▶ [WHAT YOU ARE ASKED TO DO]
From the listing, collect all lines containing the word "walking".

▶ [DATA SEGMENT]
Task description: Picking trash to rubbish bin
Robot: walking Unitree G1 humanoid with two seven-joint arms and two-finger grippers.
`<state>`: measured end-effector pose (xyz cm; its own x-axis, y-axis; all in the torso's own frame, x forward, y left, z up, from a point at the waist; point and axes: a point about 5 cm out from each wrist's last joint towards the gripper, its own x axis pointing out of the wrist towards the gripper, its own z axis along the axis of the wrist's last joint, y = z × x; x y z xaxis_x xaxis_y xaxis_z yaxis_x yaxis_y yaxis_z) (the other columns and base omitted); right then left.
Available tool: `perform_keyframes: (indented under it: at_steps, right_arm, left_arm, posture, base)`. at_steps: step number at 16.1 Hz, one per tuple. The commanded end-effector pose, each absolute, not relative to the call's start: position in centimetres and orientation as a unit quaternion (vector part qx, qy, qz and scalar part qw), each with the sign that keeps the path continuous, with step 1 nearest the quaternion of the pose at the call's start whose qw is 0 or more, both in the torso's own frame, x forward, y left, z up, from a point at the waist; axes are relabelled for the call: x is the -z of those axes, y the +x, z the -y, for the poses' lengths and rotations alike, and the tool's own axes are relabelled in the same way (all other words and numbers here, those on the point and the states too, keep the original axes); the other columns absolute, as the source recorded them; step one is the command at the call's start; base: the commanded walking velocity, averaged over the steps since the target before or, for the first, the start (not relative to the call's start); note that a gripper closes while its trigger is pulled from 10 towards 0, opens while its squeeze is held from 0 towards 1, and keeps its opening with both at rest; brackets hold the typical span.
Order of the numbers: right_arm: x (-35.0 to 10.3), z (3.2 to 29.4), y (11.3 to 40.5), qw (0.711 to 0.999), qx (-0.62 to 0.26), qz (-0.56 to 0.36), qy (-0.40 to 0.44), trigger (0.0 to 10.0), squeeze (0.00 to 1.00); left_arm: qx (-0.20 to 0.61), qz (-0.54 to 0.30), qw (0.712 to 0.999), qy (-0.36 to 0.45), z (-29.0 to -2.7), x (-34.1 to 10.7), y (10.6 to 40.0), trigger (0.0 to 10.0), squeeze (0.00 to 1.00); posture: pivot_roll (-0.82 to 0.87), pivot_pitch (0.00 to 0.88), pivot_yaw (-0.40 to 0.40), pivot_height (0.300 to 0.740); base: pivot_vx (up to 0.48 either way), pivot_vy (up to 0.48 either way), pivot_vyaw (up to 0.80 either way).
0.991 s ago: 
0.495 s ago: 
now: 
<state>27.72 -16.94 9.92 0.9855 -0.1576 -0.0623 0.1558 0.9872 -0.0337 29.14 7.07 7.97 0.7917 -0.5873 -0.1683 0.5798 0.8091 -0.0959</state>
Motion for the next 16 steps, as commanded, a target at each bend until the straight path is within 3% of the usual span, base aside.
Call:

▶ [REPLY TO THE TASK]
Robot: walking Unitree G1 humanoid with two seven-joint arms and two-finger grippers.
Available tool: `perform_keyframes: (indented under it: at_steps, right_arm, left_arm, posture, base)`. at_steps: step number at 16.1 Hz, one per tuple. The commanded end-effector pose, each absolute, not relative to the call's start: position in centimetres and orientation as a unit quaternion (vector part qx, qy, qz and scalar part qw), each with the sign that keeps the path continuous, with step 1 nearest the quaternion of the pose at the call's start whose qw is 0 or more, both in the torso's own frame, x forward, y left, z up, from a point at the waist; axes are relabelled for the call: x is the -z of those axes, y the +x, z the -y, for the poses' lengths and rotations alike, and the tool's own axes are relabelled in the same way (all other words and numbers here, those on the point and the states too, keep the original axes); the other columns absolute, as the source recorded them; step one is the command at the call's start; base: the commanded walking velocity, averaged over the steps since the target before or, for the first, the start (not relative to the call's start); note that a gripper closes while its trigger is pulled from 10 towards 0, opens while its squeeze is held from 0 towards 1, and keeps its opening with both at rest; brackets hold the typical span.

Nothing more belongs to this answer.